It’s colder today, snow is on the ground and a four-day, November break provides welcome opportunity for rest from pushing hard in these first three months of the school year. A quick drive southward and back home last weekend recalled the following images needing an edit from July.
Along Route 66, nearing the Grand Canyon, restored cars are roadside attraction, the cars of former, American glory days, vehicles that you’d find reconstructed from other donor cars on reality television shows like ‘Counting Cars.’ That person, who in middle-age, is starting to find a surplus of funds in their bank account is the kind of person these cars belong to. For them and you, someone in the family owned one – Dad and Mom maybe, your grandparents, perhaps or maybe your cousin had one; and, if you were lucky that vehicle was the one you learned to drive in, was perhaps the vehicle that became yours (you bought it from another member in your family) and was the car that got you started in Life. In presentation, these Grand Canyon cars are arranged almost as they would be in a Show and Shine; the difference is that their owners are not hovering around them – the vehicles draw potential customers to the service station and to the hotel, a pit-stop and stopping point. Among the vehicles were a 1957 Mercury Thunderbird, a 1958 Ford Fairlane 500, a 1949 Chevrolet Fleetline Deluxe four-door (Police Car), what may be a 1931 Ford Sedan and a 1931 Ford Pickup truck and a 1957 Chevrolet 2-door coupe.

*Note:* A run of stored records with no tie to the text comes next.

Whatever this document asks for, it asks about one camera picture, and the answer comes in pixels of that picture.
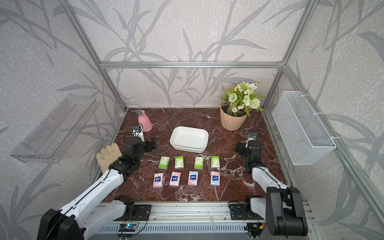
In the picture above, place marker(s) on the green tissue pack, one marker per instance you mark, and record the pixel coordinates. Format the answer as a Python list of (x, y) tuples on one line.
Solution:
[(179, 162), (215, 162), (164, 163), (199, 163)]

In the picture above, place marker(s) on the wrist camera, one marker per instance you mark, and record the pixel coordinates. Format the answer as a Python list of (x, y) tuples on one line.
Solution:
[(253, 136), (138, 132)]

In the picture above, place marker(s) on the white wire mesh basket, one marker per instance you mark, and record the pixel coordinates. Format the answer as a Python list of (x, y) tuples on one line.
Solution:
[(304, 135)]

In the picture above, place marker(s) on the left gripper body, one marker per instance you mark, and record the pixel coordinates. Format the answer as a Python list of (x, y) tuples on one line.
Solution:
[(145, 147)]

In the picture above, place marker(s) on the artificial green white flowers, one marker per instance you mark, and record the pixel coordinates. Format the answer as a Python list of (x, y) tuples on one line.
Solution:
[(240, 100)]

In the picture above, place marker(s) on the pink spray bottle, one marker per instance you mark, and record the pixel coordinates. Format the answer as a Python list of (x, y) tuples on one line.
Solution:
[(144, 120)]

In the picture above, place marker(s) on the pink Tempo tissue pack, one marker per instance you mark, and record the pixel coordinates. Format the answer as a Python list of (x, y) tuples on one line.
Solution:
[(175, 179), (158, 180), (215, 178), (193, 178)]

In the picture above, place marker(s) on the aluminium front rail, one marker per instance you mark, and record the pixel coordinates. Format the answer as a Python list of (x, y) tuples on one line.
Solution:
[(180, 211)]

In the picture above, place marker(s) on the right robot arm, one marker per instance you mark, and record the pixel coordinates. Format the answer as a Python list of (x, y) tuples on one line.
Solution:
[(282, 208)]

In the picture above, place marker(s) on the clear acrylic wall shelf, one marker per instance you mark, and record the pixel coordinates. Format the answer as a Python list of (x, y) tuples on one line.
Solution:
[(51, 139)]

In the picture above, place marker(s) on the white storage box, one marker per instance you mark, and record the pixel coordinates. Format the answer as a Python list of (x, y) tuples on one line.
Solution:
[(189, 139)]

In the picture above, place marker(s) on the beige flower pot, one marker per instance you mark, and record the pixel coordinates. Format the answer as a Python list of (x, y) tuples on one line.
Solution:
[(231, 123)]

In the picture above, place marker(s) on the right circuit board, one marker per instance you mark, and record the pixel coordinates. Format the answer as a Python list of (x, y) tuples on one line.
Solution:
[(254, 228)]

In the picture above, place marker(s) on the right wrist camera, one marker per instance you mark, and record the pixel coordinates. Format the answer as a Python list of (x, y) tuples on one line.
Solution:
[(253, 136)]

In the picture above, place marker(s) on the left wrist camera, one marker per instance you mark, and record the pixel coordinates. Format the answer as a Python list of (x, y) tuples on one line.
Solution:
[(138, 132)]

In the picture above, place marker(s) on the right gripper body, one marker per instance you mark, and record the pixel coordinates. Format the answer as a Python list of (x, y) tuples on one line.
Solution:
[(243, 150)]

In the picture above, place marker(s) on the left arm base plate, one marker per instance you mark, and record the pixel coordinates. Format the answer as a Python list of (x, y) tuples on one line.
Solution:
[(141, 212)]

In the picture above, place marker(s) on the beige work glove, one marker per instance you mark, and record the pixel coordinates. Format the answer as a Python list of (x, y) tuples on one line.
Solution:
[(107, 156)]

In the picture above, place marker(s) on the left green circuit board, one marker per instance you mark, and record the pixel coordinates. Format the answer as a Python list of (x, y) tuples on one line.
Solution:
[(127, 228)]

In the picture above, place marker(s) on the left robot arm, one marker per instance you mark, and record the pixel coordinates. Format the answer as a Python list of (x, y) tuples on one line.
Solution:
[(56, 226)]

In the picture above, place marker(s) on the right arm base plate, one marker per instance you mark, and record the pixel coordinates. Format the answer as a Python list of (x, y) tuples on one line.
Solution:
[(242, 211)]

The 1949 Chevrolet Fleetline has me thinking back to Rimbey, Alberta and my uncle’s farm in the late sixties and early seventies. For many years, a mid-forties (1946-48) Chevrolet four-door fastback (blue/black with white roof) sat next to the farm shop. The intention had been to swap pistons from a second donor car and to add a second vehicle economically to a growing family that was becoming more and more on the move. Unfortunately, the pistons were of different sizes and the car did not move again. As kids on visits, my cousins, my brothers and I would pretend to drive to and from different places in this grounded car. A big, big steering wheel, a windshield that may have been two pieces in design, a springy and dusty bench seat and doors that creaked on ungreased hinges were setting to the play of the drive with family. In coming years, the Chevrolet fastback sedan was towed behind the farm’s barley silage silo.

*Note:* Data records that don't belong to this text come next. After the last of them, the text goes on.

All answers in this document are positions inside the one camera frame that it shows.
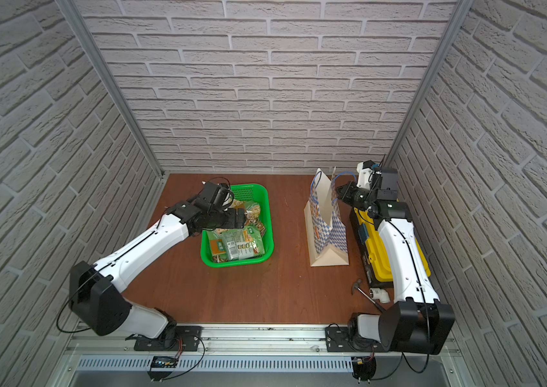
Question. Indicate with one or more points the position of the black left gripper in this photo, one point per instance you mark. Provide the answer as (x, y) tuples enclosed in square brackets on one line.
[(237, 218)]

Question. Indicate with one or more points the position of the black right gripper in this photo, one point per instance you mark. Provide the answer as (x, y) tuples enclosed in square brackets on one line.
[(347, 196)]

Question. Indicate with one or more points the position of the green soup packet back side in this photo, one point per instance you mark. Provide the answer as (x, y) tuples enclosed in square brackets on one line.
[(243, 244)]

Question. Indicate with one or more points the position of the white blue checkered paper bag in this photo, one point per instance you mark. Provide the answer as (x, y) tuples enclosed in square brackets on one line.
[(326, 232)]

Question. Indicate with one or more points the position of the green cream soup packet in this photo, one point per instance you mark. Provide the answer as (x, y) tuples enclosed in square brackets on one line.
[(217, 247)]

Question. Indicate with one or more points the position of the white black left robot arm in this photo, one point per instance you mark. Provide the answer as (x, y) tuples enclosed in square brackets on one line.
[(96, 289)]

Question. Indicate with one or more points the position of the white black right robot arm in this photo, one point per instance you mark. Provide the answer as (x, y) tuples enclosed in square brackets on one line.
[(410, 317)]

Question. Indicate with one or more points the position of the white pipe elbow fitting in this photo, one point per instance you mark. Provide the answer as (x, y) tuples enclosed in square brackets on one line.
[(379, 295)]

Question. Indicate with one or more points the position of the yellow black toolbox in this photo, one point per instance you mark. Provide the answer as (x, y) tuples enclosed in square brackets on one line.
[(373, 251)]

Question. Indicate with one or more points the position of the green plastic perforated basket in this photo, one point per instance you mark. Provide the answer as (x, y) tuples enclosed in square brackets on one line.
[(244, 193)]

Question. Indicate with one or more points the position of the small black controller board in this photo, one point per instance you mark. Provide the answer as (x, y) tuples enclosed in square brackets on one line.
[(163, 362)]

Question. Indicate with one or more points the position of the black round connector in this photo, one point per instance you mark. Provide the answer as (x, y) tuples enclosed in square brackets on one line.
[(363, 368)]

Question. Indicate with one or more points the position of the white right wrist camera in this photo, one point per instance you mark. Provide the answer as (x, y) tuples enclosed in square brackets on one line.
[(365, 172)]

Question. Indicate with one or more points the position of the black handled hammer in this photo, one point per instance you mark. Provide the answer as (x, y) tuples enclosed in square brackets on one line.
[(356, 287)]

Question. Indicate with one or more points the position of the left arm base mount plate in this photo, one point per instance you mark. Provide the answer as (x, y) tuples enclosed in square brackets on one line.
[(186, 337)]

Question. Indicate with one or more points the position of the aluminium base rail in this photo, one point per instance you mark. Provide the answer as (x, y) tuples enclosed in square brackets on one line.
[(225, 348)]

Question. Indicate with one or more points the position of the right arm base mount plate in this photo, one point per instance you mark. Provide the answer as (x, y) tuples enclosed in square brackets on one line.
[(339, 339)]

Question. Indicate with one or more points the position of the aluminium right corner post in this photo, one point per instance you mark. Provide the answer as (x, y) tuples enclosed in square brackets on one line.
[(459, 14)]

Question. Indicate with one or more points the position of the aluminium corner frame post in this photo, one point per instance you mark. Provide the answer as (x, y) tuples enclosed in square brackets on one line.
[(78, 25)]

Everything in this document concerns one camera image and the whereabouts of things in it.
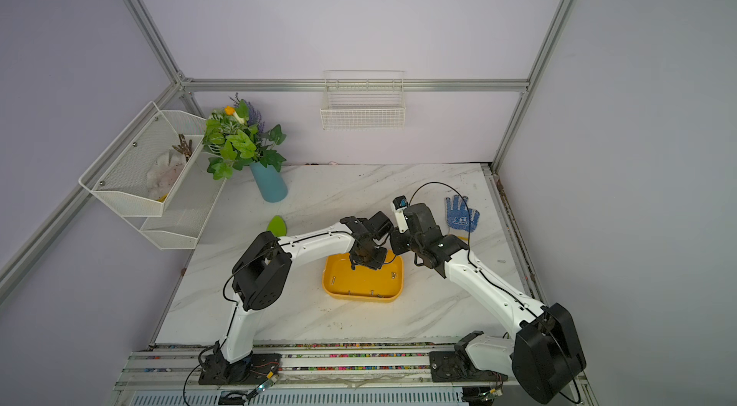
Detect blue dotted work glove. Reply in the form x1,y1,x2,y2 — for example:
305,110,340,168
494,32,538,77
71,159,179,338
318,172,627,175
445,194,481,233

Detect yellow plastic storage box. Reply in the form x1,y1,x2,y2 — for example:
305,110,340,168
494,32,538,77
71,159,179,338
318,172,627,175
322,252,404,304

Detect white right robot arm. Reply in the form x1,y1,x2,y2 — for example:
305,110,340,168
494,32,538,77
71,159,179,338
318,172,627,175
391,196,587,404

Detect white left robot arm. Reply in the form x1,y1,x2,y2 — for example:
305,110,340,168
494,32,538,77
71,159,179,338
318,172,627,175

A good, good reminiscence of former times, these.
Listening to – Over the Rhine’s ‘Born,’ ‘Bluer,’ ‘Spark,’ ‘Lookin’ Forward’ and ‘Who Will Guard the Door’ – November kind of music.

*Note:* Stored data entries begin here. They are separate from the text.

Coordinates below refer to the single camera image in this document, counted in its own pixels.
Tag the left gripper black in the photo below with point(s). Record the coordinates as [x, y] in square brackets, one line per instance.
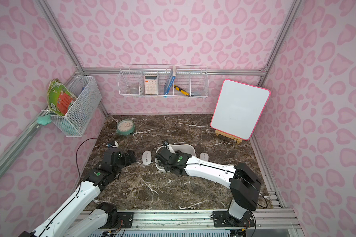
[127, 157]

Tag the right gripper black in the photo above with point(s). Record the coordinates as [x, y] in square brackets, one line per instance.
[160, 155]

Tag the white plastic storage box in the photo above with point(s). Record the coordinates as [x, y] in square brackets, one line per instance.
[185, 148]

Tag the white mouse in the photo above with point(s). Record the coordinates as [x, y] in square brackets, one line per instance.
[147, 158]
[204, 157]

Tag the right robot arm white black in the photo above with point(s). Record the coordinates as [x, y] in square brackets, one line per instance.
[243, 183]

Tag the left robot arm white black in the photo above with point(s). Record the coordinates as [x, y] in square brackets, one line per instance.
[105, 215]

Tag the green round clock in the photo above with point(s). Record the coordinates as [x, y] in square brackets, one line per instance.
[125, 127]

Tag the wooden easel stand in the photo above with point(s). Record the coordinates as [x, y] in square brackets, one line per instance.
[238, 140]

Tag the white mesh side basket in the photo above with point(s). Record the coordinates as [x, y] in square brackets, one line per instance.
[76, 121]

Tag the clear tape roll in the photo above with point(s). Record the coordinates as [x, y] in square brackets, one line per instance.
[134, 90]

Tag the yellow utility knife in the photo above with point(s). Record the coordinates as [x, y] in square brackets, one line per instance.
[181, 91]

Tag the green red snack bag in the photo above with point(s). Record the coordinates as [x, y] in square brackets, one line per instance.
[59, 98]

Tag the blue book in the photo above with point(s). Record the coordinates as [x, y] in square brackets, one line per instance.
[170, 81]

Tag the pink calculator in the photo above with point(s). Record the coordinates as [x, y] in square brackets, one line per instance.
[150, 84]

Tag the pink framed whiteboard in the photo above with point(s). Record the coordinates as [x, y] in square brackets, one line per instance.
[239, 108]

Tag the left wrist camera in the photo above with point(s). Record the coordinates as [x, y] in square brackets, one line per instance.
[112, 144]

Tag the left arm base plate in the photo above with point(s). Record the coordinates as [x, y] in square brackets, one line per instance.
[123, 219]

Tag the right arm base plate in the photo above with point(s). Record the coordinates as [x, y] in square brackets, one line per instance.
[224, 219]

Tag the green wall hook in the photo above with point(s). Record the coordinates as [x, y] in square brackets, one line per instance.
[44, 120]

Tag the white wire wall shelf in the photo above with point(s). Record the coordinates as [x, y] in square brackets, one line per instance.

Quote to Consider – “Instead of just recording reality, photographs have become the norm for the way things appear to us, thereby changing the very idea of reality, and of realism.” – Susan Sontag, ‘On Photography’
Gorgeous cars and your commentary fits perfectly
I just love vintage cars!!
Hello Aletta:
I’m an educator, too – photography is one of those endeavors that I am passionate about, that allows me to release the day at day’s end and to explore the world. Cape Town – here, in Northern Alberta (Canada) many of our doctors are from South Africa and make this region their home; and if they can they enjoy trading off winter for summer between northern and southern hemispheres.
I’ve decided to ask myself about the attraction of cars … whether it’s about independence and seeing the world (Jack Kerouac kind of schtuff) or about a car’s shape and design and the artisans who bring about the shape and power of automobiles. More than anything, it seems to be about another era that I perhaps am transitioning through – the sixties, seventies and eighties as an era of the car. And, I do watch BBC’s Top Gear for an eye-and earful of roadshow.
Thanks for looking in …. I will be having a look around ‘nowathome.’
Take care …. 😉
Without a picture, it seems we are not real any more. The more connected we are, the more disconnected we become from the world. I am working through lots of bits and pieces at the moment and seem to spend to much time getting from one thing to another to discuss decisions that never get made. But hey, new year, new attack and we are doing OK.
Jim
Waiting to decide, postponing the decision, gathering the decision, basing the decision on facts, decisions with and without foundation; good on you for persisting.
Anonymity seems associated with the pictureless; we are a visual culture.